The illusion of truth found in statistics is that numbers not only point at truth, they actually touch it. When I was a boy growing up in the cornfields of Southern Illinois, my two mentor grandfathers would take me rabbit hunting. They would put me in middle as the three of us walked in a line down the rows of winter stubble in the harvested field. If we scared up a rabbit, and the two of them missed both left and right, they proclaimed by an average of their two missed shots, I had hit the rabbit. Statistically, that I had not even pulled the trigger made no difference, though we at no rabbit for dinner that night.
So here’s the philosophical question: if 59,000 employees do not take their meal or lunch breaks, but no one sees or hears a manager tell them to forego their breaks, does the missed break really happen? Actually, the question is legal as well, and has practical consequences. The employees would like to use statistical proof to make their case. The proof goes like this: if the employer’s time records show an unexpectedly high incidence of missed breaks so far outside the “standard deviation” expected by random chance, then can we conclude that another factor was operating to produce the missed breaks? And . . . is that other “factor” the culture and direction of management?

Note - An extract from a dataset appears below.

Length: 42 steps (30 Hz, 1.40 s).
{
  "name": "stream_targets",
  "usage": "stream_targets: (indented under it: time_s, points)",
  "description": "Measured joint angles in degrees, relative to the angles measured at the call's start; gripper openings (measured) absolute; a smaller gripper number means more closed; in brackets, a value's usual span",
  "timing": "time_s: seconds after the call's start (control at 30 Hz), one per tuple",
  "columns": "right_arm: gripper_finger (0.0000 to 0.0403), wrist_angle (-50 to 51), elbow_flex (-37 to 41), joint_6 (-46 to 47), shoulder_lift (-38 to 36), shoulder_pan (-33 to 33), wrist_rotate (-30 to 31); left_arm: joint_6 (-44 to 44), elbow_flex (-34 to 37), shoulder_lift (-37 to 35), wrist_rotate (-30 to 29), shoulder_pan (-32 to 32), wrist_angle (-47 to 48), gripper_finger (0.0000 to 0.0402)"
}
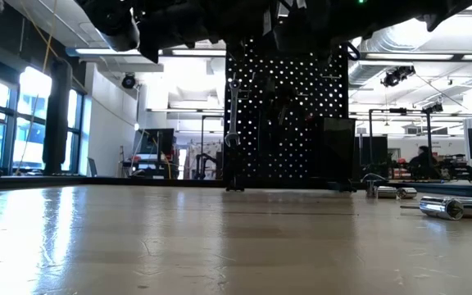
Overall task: Hang tools onto peg board
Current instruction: Hang the silver wrench on the peg board
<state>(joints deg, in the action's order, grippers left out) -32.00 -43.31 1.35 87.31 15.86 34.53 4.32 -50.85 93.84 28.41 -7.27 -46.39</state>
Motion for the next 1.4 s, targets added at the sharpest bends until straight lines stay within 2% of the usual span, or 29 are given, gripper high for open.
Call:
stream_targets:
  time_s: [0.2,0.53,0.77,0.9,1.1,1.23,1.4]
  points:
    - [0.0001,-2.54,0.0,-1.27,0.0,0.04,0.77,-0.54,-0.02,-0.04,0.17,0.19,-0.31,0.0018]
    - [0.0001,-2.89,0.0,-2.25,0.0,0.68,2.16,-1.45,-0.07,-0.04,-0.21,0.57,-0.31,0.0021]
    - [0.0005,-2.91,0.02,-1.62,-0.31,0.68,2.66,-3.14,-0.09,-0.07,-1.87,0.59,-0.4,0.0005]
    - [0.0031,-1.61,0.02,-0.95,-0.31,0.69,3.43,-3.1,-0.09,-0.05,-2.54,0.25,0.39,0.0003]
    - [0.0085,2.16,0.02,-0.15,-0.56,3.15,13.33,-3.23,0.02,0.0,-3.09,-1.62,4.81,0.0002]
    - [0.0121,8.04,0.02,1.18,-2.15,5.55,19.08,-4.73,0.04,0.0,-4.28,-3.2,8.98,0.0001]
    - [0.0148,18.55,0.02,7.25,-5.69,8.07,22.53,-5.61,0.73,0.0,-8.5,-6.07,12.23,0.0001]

Currently, the California Supreme Court is considering this question, somewhat differently articulated. Plaintiffs are suing a restaurant chain in the case of Brinker v. Chili’s, Romano’s Macaroni Grill and others for penalties associated with missed breaks for tens of thousands of employees. The Court of Appeal rejected the statistical evidence, and denied class status on the grounds that there was not sufficient commonality among the employees. Each employee, held the court, had a unique question of fact as to why the break was not taken. The question arose because the Brinker court also ruled that an employee could recover for missed breaks only if the employee proved that management required the employee to work through the break, or knew of the practice of missing a break, and passively condoned the practice.
The issue will be decided by a court having new Brown appointments to the Bench, and in the aftermath of conservative Dukes v. Wal-Mart, the recent U.S. Supreme Court decision rejecting the “culture of bias” theory proven by sampling data. Chief Justice Tani Gorre Cantil-Sakauye and Justice Goodwin Liu have been appointed by Governor Jerry Brown, and likely will had a liberal bent to the Court as it revisits the issue. My prediction however is that the “tail” will “wag the dog” in this case. That is, I think the court will hold that a) employers have no automatic liability for missed breaks they fail to monitor and enforce but also b) that statistical evidence will be deemed admissible as proof of the issue that employers are actively preventing employees “as a class” from taking their breaks. That is, the statistics will be admissible to prove employer complicity and intent, similar to the way statistics operate in “disparate impact” cases in discrimination filings.